### What is being asked
Go through the entries below and tally each line holding the string "segment". Return the number only.

### Data
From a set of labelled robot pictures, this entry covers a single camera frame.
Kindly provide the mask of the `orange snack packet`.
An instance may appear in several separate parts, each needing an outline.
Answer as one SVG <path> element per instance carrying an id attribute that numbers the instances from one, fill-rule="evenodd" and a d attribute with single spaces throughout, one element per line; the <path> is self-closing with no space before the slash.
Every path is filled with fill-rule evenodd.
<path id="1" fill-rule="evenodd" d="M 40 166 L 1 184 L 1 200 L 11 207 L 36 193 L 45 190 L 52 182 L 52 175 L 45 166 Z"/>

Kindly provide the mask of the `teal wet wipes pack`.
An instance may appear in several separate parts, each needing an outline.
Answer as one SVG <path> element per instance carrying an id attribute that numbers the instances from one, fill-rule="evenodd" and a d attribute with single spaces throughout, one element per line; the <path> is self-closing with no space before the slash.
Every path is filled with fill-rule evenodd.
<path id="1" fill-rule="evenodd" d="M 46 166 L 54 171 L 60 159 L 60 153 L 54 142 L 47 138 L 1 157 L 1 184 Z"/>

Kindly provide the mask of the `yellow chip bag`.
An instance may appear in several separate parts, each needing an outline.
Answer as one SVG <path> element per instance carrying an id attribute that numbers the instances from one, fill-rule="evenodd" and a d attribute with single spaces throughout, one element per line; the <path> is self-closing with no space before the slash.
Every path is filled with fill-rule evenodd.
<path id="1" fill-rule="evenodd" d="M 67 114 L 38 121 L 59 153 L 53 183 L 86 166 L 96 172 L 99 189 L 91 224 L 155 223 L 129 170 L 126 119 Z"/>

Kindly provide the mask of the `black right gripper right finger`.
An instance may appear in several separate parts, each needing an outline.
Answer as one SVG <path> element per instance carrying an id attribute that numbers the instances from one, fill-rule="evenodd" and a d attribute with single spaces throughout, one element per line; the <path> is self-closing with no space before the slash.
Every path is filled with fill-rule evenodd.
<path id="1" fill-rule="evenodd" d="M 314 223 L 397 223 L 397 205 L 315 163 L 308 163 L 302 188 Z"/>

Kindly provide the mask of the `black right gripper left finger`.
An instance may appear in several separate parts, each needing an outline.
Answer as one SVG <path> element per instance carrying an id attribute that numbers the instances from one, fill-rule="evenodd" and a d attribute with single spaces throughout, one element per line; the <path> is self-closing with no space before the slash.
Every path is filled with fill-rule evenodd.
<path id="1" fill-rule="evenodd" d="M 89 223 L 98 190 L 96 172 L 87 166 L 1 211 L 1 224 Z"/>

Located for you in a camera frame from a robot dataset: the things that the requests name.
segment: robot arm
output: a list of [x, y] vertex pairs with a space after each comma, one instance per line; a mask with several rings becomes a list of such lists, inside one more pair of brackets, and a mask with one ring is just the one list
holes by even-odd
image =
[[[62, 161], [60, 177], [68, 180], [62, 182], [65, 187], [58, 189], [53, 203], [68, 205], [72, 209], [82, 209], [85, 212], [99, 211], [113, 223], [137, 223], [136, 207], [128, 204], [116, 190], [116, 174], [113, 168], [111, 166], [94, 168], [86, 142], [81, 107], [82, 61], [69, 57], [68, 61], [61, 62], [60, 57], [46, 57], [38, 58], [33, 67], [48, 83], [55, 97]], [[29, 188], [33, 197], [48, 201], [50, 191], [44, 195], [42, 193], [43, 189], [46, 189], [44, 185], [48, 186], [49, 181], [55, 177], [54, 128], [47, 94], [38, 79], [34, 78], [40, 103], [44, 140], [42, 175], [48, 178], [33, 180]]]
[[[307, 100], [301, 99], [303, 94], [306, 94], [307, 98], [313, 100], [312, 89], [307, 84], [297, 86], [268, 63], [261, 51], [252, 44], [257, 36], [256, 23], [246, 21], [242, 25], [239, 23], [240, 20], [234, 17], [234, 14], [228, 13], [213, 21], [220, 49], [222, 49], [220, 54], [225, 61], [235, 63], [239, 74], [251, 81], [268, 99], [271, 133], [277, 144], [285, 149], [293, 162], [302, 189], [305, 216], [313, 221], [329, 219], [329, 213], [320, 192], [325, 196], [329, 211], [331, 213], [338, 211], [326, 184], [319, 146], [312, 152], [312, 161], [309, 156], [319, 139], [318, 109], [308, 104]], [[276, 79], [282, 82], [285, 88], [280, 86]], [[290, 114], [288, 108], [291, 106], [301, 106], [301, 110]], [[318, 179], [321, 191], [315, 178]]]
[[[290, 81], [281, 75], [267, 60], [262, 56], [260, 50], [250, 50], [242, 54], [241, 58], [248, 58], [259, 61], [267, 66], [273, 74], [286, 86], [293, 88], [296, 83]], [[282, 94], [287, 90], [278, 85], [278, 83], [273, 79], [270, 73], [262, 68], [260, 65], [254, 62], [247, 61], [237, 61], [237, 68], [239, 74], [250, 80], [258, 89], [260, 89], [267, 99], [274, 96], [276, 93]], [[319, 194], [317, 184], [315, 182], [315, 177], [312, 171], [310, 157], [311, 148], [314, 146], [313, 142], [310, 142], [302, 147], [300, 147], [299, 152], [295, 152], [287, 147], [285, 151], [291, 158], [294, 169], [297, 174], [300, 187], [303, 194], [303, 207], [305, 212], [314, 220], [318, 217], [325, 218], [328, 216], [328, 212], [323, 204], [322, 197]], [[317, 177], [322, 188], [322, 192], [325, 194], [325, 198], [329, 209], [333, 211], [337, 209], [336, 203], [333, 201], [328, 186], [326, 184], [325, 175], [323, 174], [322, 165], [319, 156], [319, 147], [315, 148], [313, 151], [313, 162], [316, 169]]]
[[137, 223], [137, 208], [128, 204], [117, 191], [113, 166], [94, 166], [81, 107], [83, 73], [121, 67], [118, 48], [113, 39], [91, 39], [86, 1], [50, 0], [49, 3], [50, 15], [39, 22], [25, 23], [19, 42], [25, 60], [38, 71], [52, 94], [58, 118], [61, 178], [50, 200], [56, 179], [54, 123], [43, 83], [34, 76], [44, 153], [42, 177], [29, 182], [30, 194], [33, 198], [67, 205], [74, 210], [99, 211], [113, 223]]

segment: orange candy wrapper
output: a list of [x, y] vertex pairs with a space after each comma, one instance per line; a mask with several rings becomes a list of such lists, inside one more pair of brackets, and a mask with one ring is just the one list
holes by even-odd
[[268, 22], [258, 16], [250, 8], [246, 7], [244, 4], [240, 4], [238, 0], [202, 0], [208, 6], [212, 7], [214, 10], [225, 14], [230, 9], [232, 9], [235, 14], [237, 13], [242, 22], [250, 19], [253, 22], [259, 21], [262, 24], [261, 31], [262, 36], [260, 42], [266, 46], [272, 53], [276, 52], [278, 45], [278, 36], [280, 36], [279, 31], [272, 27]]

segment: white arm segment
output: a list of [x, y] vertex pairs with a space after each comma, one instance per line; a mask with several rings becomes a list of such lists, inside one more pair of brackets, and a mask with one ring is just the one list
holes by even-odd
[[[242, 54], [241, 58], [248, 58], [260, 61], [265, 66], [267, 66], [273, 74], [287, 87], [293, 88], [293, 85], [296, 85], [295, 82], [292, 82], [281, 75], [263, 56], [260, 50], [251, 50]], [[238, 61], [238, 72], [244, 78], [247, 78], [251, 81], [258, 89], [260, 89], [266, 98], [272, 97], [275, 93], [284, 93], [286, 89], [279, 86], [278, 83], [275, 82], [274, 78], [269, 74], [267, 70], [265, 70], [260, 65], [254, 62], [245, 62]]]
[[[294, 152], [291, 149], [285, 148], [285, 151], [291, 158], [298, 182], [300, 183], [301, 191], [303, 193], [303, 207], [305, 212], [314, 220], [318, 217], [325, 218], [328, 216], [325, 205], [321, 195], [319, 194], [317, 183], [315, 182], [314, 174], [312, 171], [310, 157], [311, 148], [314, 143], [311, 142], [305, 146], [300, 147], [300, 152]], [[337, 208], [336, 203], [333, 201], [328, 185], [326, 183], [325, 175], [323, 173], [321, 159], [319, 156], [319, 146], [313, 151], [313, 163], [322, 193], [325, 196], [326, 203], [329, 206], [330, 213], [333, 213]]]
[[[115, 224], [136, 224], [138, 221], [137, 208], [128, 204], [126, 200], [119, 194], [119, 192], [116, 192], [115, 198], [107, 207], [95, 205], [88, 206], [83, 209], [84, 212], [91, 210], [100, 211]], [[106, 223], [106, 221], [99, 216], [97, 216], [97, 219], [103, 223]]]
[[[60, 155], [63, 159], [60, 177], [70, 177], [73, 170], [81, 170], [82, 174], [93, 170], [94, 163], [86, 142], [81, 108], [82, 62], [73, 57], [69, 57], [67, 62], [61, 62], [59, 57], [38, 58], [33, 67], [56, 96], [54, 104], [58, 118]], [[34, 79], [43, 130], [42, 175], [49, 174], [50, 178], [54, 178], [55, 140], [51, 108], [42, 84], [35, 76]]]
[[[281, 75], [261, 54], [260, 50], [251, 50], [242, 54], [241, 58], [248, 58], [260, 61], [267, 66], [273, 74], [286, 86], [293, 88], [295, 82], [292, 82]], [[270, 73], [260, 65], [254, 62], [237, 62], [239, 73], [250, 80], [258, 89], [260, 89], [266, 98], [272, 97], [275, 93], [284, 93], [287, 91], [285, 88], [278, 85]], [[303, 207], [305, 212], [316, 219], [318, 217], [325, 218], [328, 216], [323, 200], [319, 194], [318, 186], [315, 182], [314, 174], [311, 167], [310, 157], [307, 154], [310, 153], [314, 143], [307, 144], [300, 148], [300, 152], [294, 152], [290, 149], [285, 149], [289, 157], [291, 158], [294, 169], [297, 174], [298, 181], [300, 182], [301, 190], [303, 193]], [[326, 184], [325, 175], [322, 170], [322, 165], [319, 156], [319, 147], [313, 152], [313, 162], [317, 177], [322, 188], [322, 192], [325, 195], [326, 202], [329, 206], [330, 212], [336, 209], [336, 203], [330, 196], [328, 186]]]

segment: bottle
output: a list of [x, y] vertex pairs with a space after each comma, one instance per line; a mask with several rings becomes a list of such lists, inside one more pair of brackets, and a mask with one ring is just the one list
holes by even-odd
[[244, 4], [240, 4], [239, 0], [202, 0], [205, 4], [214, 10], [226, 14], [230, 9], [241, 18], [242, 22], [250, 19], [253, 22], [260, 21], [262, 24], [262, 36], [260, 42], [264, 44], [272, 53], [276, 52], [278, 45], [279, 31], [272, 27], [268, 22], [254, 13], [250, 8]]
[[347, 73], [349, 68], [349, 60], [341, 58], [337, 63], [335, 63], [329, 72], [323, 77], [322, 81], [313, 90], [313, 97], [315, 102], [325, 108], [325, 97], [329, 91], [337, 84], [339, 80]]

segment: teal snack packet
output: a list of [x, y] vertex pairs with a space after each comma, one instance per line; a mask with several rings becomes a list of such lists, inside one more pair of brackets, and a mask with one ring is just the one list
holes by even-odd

### Written response
5